## ASSIGNMENT
Your answer should be the exact lines of the data below from the one containing "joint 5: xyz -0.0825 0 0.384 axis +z" through the one containing "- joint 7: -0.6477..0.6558"; please include nothing else.

## SOURCE DATA
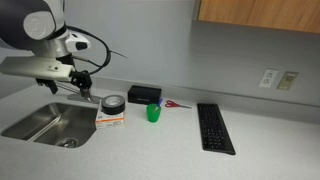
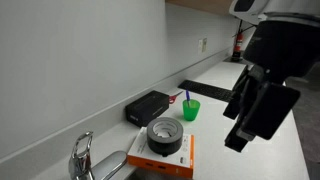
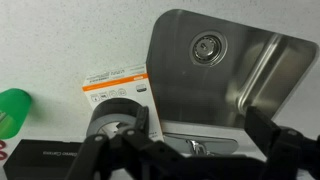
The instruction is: Pick up the pen from the green cup and place it on the table
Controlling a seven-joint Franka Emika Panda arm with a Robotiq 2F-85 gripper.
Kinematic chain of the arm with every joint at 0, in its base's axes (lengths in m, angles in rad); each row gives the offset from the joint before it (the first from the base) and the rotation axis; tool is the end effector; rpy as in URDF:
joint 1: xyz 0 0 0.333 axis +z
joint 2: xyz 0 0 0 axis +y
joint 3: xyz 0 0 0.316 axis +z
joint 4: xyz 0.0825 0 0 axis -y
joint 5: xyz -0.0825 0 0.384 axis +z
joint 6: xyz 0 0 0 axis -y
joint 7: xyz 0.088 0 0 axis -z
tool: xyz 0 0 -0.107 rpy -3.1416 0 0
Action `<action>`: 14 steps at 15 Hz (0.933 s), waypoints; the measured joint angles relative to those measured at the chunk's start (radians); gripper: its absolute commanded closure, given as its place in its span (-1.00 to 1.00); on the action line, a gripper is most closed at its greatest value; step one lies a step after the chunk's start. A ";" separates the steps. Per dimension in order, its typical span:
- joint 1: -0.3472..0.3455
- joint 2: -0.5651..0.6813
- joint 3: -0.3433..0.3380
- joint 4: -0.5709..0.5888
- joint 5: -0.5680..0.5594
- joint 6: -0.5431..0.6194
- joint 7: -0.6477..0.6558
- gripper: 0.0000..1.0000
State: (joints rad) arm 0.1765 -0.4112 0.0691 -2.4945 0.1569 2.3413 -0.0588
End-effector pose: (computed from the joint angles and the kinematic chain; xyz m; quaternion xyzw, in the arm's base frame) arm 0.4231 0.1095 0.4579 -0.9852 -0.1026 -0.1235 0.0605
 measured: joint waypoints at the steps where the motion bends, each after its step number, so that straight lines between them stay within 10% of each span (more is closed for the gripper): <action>1: 0.000 0.002 0.000 0.000 0.000 0.000 0.000 -1.00; 14: -0.146 0.126 -0.067 0.045 -0.083 0.062 0.028 -1.00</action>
State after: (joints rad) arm 0.0303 -0.2850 0.0023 -2.4495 0.0739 2.4031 -0.0311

## SOLUTION TO THE PROBLEM
joint 5: xyz -0.0825 0 0.384 axis +z
joint 6: xyz 0 0 0 axis -y
joint 7: xyz 0.088 0 0 axis -z
tool: xyz 0 0 -0.107 rpy -3.1416 0 0
Action `<action>`: 14 steps at 15 Hz (0.933 s), waypoints; the measured joint angles relative to those measured at the chunk's start (radians); gripper: its absolute commanded closure, given as its place in its span (-1.00 to 1.00); on the action line, a gripper is most closed at its greatest value; step one lies a step after the chunk's start. A ";" separates the steps. Per dimension in order, its typical span:
- joint 1: -0.3472..0.3455
- joint 2: -0.5651..0.6813
- joint 3: -0.3433..0.3380
- joint 4: -0.5709..0.5888
- joint 5: -0.5680..0.5594
- joint 6: -0.5431..0.6194
- joint 7: -0.6477..0.6558

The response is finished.